Task:
Check each line of the data for "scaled", and copy the ones that have it.

Supplied entries:
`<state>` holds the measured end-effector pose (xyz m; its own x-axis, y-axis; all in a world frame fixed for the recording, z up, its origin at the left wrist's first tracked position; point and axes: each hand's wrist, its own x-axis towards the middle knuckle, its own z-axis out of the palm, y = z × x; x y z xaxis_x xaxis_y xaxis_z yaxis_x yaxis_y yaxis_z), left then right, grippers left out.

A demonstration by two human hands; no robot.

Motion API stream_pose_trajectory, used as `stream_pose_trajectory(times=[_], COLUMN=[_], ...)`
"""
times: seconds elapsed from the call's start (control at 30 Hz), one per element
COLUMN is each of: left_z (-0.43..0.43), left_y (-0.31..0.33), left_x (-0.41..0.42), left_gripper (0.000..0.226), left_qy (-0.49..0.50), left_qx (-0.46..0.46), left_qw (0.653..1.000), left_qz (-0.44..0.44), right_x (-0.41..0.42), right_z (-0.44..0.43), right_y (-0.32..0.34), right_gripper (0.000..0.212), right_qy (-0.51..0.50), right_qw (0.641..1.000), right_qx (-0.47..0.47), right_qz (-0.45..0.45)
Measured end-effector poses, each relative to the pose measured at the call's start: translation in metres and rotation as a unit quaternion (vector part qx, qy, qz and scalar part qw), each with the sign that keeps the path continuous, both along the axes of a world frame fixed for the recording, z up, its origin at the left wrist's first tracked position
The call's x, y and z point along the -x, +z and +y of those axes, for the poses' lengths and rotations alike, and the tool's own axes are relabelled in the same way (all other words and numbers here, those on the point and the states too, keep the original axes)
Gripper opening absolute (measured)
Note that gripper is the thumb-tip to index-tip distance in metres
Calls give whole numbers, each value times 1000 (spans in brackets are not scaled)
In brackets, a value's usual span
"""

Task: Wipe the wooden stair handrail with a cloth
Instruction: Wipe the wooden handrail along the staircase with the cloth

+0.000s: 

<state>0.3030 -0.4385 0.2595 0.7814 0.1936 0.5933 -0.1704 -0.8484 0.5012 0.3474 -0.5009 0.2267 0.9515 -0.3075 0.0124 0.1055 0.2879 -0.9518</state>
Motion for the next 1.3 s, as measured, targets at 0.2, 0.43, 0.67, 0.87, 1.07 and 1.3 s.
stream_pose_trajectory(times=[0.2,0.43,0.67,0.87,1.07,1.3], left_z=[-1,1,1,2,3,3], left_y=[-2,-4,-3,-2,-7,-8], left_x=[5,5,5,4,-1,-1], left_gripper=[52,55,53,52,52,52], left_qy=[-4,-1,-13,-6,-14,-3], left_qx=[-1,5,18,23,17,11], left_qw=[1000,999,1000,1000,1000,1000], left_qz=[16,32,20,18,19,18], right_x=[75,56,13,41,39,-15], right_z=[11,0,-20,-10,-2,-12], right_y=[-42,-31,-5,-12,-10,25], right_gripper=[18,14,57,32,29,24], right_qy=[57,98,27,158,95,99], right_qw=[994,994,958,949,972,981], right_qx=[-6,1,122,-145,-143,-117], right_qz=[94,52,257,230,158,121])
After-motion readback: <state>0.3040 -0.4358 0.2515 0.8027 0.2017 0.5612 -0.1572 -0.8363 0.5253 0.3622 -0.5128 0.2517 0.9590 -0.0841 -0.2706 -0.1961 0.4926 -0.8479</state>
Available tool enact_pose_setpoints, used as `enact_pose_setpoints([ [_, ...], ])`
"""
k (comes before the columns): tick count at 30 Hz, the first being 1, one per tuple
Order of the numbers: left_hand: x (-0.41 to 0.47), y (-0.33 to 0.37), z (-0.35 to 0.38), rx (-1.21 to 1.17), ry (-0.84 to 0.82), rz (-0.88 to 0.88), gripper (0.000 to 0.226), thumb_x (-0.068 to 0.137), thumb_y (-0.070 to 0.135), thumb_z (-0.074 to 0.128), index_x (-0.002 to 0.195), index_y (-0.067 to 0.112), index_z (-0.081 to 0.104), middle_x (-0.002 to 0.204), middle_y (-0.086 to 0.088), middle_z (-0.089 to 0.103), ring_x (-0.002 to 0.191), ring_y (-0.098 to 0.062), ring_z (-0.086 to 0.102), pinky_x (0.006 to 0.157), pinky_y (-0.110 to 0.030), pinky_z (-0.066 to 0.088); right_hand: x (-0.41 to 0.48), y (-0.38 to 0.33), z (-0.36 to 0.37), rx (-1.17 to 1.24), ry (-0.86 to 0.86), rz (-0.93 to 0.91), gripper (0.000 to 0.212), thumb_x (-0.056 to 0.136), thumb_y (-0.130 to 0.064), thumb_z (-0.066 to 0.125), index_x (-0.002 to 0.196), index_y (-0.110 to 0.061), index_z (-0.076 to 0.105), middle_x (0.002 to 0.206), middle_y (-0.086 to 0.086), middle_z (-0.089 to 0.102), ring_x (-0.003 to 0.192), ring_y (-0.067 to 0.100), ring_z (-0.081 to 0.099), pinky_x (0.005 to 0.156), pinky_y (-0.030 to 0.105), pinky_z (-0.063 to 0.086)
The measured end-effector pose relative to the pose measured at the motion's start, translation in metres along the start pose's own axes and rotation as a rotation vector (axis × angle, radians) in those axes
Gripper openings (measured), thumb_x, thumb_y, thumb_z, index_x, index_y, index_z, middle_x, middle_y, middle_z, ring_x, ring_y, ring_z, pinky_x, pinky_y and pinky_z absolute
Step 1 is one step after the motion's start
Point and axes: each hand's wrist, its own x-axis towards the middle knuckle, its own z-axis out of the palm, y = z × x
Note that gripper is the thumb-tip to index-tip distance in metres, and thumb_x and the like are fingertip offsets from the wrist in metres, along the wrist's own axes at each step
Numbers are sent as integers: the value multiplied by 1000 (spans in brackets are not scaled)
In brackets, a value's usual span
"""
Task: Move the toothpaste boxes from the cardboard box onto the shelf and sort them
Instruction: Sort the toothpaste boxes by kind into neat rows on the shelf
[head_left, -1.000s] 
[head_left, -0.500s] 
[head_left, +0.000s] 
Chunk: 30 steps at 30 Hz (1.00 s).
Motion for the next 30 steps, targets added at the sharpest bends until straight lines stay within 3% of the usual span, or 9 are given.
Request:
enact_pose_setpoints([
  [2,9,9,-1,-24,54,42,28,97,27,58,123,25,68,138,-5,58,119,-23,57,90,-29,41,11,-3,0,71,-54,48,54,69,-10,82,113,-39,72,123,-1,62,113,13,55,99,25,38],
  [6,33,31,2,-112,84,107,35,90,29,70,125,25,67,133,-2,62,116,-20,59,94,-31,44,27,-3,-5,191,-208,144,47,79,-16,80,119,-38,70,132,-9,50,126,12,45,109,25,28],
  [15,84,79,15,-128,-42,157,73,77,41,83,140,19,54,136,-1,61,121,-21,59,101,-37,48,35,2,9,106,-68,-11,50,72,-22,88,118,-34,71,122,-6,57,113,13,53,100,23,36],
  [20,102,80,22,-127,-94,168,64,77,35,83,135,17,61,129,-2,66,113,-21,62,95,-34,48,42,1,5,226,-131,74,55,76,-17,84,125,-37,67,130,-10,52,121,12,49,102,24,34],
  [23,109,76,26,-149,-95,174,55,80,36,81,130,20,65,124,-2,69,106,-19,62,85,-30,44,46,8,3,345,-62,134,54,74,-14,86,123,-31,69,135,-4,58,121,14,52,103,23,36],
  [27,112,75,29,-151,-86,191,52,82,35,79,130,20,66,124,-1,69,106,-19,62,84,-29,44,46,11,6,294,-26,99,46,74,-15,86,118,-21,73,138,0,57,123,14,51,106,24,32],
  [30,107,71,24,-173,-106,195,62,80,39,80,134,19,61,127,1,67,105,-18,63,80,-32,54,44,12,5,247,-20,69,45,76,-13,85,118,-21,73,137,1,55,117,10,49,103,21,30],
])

Answer for this exercise:
Calls give whole numbers, each value times 1000 (spans in brackets are not scaled)
Numbers are sent as integers: the value multiplied by 1000 (spans in brackets are not scaled)

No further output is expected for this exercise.